• **Task**
Output the data unchanged and complete, minus the images.

• **Data extract**
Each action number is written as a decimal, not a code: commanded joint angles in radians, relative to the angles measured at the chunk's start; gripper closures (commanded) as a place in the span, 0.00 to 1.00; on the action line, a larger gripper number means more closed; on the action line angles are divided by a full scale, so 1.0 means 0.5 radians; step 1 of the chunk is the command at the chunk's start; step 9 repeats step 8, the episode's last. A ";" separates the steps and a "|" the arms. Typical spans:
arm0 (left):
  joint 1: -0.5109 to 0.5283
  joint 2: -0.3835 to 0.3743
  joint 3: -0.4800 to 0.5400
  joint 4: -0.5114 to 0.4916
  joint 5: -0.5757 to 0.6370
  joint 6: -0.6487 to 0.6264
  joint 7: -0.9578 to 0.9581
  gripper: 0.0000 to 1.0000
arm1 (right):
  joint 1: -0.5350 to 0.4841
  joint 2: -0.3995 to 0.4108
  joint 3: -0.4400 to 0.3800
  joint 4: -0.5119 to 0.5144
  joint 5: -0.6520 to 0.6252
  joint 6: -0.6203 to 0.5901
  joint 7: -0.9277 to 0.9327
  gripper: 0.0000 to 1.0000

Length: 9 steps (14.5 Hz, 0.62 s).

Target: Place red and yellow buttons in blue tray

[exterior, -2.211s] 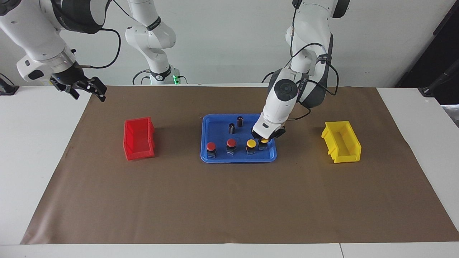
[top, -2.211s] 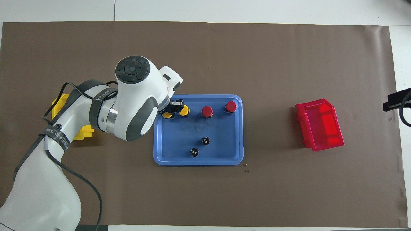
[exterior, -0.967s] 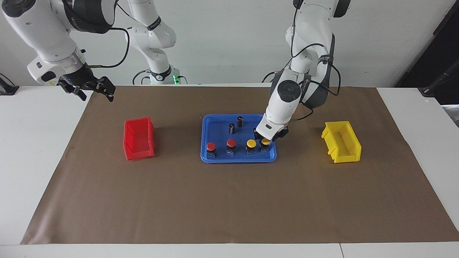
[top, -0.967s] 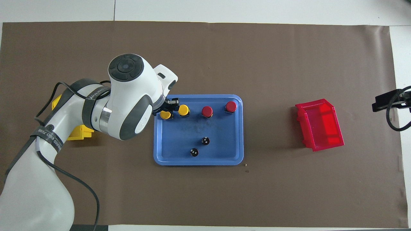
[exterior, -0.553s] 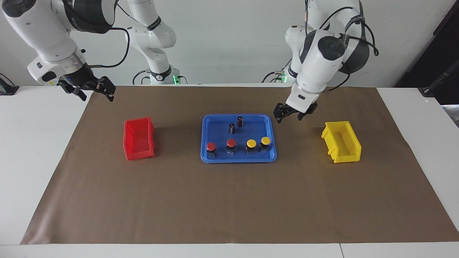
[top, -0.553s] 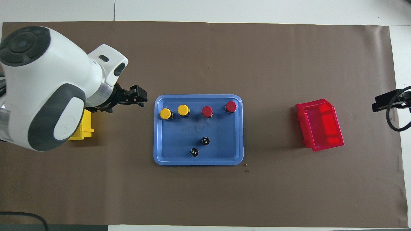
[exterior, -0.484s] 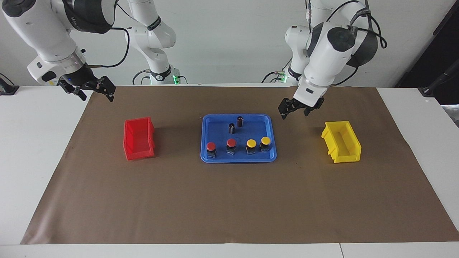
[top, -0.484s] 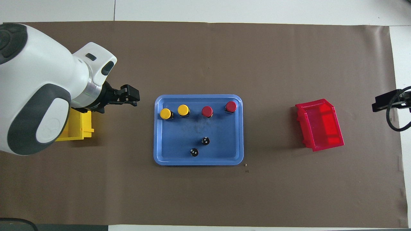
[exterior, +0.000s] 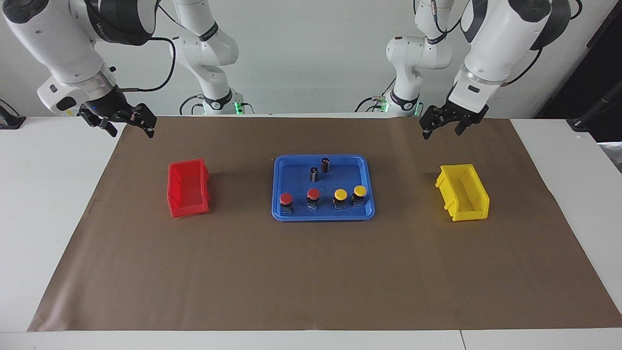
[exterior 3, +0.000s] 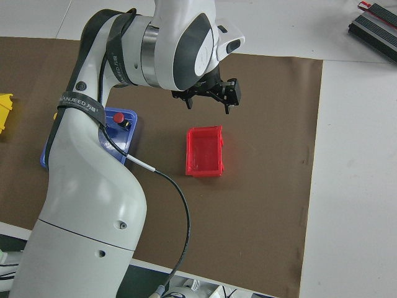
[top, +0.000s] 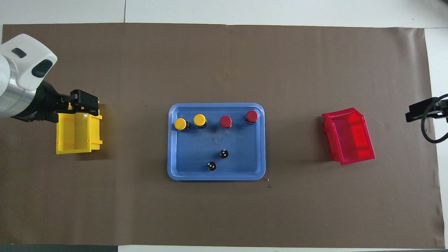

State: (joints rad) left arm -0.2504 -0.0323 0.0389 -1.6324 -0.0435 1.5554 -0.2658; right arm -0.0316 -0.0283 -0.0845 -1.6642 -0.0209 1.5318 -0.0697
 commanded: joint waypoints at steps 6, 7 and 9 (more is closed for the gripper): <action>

• **Response box**
Each action number is written as a decimal, not a code: commanded joint angles in radians, relative to the angles measured at the chunk's start; gripper closures (commanded) as a place in the span, 0.00 to 1.00; on the action line, a larger gripper number means more closed; on the action line angles are divided by a full scale, so 1.0 means 0.5 radians; step 1 of the chunk is the command at the chunk's start; step 9 repeats step 8, the episode's last. A ";" separates the steps and a "|" the arms. Typical spans:
arm0 (left):
  joint 1: -0.5109 to 0.5283
  joint 2: -0.3835 to 0.3743
  joint 3: -0.4800 to 0.5400
  joint 4: -0.5114 to 0.4916
  joint 5: -0.5757 to 0.6370
  joint 6: -0.6487 to 0.6264
  joint 7: -0.9578 to 0.9581
  gripper: 0.0000 to 1.0000
arm1 (right):
  joint 1: -0.5350 to 0.4841
  joint 2: -0.3995 to 0.4108
  joint 3: -0.4400 to 0.3800
  joint 4: -0.5119 to 0.5144
  joint 5: -0.6520 to 0.6252
  joint 6: -0.6203 to 0.5901
  joint 7: -0.9277 to 0.9327
  gripper: 0.0000 to 1.0000

Length: 9 steps (14.5 Hz, 0.62 s).

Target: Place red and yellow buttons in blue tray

[exterior, -2.211s] 
[top, -2.211s] 
[exterior, -0.967s] 
[top, -0.967s] 
[exterior, -0.553s] 
[top, -0.553s] 
[exterior, -0.484s] 
[top, -0.484s] 
[exterior, +0.000s] 
[exterior 3, +0.000s] 
[top, +0.000s] 

State: (joints rad) left arm -0.2504 -0.0323 0.0389 -1.6324 -0.0435 1.5554 -0.2658; right arm -0.0316 -0.0283 -0.0845 -1.6642 -0.0209 1.5318 -0.0697
 commanded: joint waypoints at steps 6, 7 and 9 (more is closed for the gripper): <action>

This exercise has been completed.